• Problem statement
The expected result is the full listing, retyped exactly, without a single picture.

• Data block
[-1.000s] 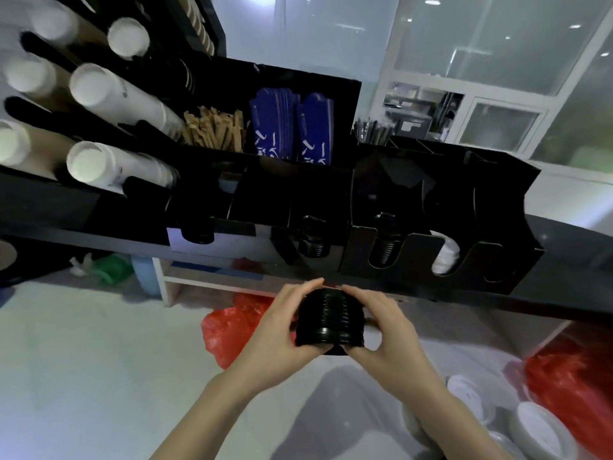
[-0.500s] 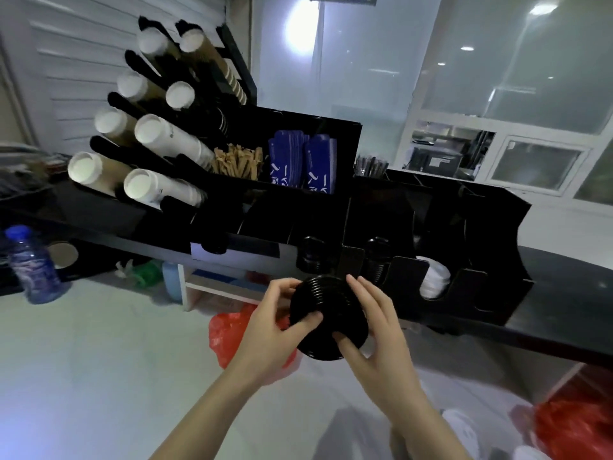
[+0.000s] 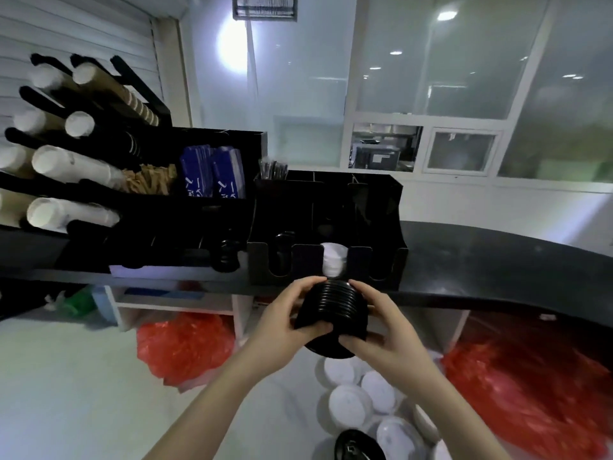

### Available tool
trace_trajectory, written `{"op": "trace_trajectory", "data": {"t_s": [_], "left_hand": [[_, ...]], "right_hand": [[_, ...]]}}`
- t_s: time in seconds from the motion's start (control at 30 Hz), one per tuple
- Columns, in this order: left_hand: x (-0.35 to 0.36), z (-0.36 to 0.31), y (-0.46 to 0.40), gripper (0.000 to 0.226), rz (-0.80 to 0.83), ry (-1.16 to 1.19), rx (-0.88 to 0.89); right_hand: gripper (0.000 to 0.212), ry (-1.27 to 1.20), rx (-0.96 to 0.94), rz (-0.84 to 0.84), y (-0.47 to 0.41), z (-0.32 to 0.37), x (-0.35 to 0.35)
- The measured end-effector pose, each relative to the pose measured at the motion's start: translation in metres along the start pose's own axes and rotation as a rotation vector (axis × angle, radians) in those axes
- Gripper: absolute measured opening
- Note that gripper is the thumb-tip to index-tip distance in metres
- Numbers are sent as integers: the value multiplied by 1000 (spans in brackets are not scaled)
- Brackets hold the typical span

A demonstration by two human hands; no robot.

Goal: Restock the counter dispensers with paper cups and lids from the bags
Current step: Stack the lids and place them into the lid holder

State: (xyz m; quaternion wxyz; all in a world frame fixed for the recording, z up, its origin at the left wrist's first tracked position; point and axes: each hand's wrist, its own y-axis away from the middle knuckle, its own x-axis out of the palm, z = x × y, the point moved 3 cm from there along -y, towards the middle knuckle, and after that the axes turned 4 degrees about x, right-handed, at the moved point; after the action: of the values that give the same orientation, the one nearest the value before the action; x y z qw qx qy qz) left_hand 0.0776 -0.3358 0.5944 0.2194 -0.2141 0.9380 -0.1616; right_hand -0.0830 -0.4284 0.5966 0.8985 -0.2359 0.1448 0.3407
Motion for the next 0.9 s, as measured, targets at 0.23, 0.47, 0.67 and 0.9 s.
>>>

• Output
[-1.000s] 
[-0.500s] 
[+0.000s] 

### Available tool
trace_trajectory, written `{"op": "trace_trajectory", "data": {"t_s": [_], "left_hand": [[_, ...]], "right_hand": [[_, ...]]}}`
- t_s: time in seconds from the motion's start (control at 30 Hz), one per tuple
- Columns, in this order: left_hand: x (-0.35 to 0.36), z (-0.36 to 0.31), y (-0.46 to 0.40), gripper (0.000 to 0.226), rz (-0.80 to 0.83), ry (-1.16 to 1.19), rx (-0.88 to 0.89); right_hand: gripper (0.000 to 0.212), ry (-1.27 to 1.20), rx (-0.96 to 0.94), rz (-0.84 to 0.84), y (-0.47 to 0.41), z (-0.32 to 0.37), x (-0.35 to 0.35)
- The measured end-effector pose, each relative to the pose measured at the motion's start: translation in metres along the start pose's own axes and rotation as a rotation vector (axis × angle, radians) in those axes
- Gripper: absolute measured opening
- Note that gripper is the thumb-tip to index-tip distance in metres
- Numbers are sent as integers: the value multiplied by 1000 (spans in brackets are not scaled)
- Brackets hold the typical span

A demonstration by two human hands; no robot.

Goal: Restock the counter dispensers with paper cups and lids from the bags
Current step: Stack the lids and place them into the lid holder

State: (xyz m; quaternion wxyz; all in a world frame fixed for the recording, z up, its origin at the left wrist's first tracked position; point and axes: each hand's wrist, its own y-axis away from the middle knuckle, its own x-axis out of the palm, z = x × y, the point moved 3 cm from there along -y, towards the middle knuckle, and after that the axes turned 4 degrees about x, right-handed, at the moved point; after the action: of the values that give the same orientation, the one nearest the value before the action; x y z qw qx qy qz) left_hand 0.0776 -0.3358 0.5944 0.2194 -0.2141 0.9380 -0.1616; right_hand -0.0830 -0.4284 0.5966 0.8985 -0.2359 0.1448 0.3407
Motion for the next 0.9 s, as measured, targets at 0.23, 0.47, 0.67 and 0.9 s.
>>>

The exercise has been answered completely.